Are you looking to identify B2B leads to promote your business, product, or service? Outscraper Google Maps Scraper might just be the tool you've been searching for. This powerful software enables you to extract business data directly from Google's extensive database, which spans millions of businesses across countless industries worldwide.

Outscraper Google Maps Scraper is a tool built with advanced technology that lets you scrape a myriad of valuable information about businesses from Google's database. This information includes but is not limited to, business names, addresses, contact information, website URLs, reviews, ratings, and operational hours.

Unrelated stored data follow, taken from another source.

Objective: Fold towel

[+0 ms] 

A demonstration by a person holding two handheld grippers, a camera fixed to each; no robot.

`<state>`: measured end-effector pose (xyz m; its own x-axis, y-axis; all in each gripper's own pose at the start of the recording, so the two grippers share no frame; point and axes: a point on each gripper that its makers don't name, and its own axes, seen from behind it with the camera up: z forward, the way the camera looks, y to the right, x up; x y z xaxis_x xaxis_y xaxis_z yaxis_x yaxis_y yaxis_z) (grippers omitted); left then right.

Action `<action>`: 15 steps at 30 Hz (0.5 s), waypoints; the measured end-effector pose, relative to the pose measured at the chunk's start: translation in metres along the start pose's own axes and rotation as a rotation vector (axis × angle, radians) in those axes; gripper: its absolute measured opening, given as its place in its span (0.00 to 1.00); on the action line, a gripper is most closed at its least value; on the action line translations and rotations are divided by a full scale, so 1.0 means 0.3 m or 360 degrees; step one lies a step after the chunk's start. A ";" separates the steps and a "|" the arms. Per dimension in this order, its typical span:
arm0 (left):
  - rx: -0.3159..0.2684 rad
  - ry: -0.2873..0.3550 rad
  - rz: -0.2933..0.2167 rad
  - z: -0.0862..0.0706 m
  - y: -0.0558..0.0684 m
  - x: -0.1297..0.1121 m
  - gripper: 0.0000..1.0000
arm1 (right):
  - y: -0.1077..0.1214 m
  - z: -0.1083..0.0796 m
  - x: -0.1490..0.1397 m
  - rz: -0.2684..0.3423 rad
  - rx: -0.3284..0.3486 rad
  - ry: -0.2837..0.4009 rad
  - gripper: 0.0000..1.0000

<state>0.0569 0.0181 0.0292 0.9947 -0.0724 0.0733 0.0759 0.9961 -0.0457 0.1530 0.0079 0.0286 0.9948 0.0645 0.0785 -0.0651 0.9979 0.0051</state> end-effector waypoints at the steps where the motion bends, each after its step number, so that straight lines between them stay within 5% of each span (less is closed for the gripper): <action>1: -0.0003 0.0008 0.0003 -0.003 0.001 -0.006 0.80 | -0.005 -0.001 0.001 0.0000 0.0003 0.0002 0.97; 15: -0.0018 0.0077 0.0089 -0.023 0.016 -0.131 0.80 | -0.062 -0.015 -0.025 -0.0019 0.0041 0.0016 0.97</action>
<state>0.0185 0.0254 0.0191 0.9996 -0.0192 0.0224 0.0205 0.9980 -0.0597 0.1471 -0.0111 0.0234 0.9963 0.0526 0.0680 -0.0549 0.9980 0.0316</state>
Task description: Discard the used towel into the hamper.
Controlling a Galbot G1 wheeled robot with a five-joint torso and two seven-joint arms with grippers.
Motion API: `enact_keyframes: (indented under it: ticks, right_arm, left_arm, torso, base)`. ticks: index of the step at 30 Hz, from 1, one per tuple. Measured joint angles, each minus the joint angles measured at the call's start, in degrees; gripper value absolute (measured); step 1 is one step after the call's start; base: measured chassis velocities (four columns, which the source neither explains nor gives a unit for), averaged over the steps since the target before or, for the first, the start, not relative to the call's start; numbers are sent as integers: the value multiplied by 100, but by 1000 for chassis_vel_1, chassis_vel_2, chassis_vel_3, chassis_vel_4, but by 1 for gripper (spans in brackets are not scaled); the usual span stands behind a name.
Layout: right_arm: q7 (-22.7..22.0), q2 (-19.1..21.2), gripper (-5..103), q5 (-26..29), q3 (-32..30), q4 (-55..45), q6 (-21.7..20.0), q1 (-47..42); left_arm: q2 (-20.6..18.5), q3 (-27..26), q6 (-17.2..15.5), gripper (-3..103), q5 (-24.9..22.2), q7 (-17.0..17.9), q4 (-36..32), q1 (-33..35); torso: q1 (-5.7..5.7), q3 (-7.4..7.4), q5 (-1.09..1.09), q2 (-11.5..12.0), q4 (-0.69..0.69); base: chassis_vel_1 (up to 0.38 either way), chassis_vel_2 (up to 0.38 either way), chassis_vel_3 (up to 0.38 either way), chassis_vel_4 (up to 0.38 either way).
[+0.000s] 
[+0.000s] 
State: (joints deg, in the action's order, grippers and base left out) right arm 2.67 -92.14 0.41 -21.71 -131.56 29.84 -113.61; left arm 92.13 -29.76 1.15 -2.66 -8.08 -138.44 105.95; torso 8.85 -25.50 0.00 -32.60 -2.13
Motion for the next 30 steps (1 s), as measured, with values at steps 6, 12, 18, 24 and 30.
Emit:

Whether you are a small business trying to make a mark or a large enterprise exploring new territories, the data obtained from the Outscraper Google Maps Scraper can be a treasure trove. This tool provides a cost-effective, efficient, and accurate method to generate leads and gather market insights.

By using Outscraper, you'll gain a significant competitive edge as it allows you to analyze your market and find potential B2B leads with precision. You can use this data to understand your competitors' landscape, discover new markets, or enhance your customer database. The tool offers the flexibility to extract data based on specific parameters like business category or geographic location, helping you to target the most relevant leads for your business.

In a world that's growing increasingly data-driven, utilizing a tool like Outscraper Google Maps Scraper could be instrumental to your business' success. If you're looking to get ahead in your market and find B2B leads in a more efficient and precise manner, Outscraper is worth considering. It streamlines the data collection process, allowing you to focus on what truly matters – using the data to grow your business.

https://outscraper.com/google-maps-scraper/

As a result of the Google Maps scraping, your data file will contain the following details:

Query Name Site Type Subtypes Category Phone Full Address Borough Street City Postal Code State Us State Country Country Code Latitude Longitude Time Zone Plus Code Rating Reviews Reviews Link Reviews Per Scores Photos Count Photo Street View Working Hours Working Hours Old Format Popular Times Business Status About Range Posts Verified Owner ID Owner Title Owner Link Reservation Links Booking Appointment Link Menu Link Order Links Location Link Place ID Google ID Reviews ID

If you want to enrich your datasets with social media accounts and many more details you could combine Google Maps Scraper with Domain Contact Scraper.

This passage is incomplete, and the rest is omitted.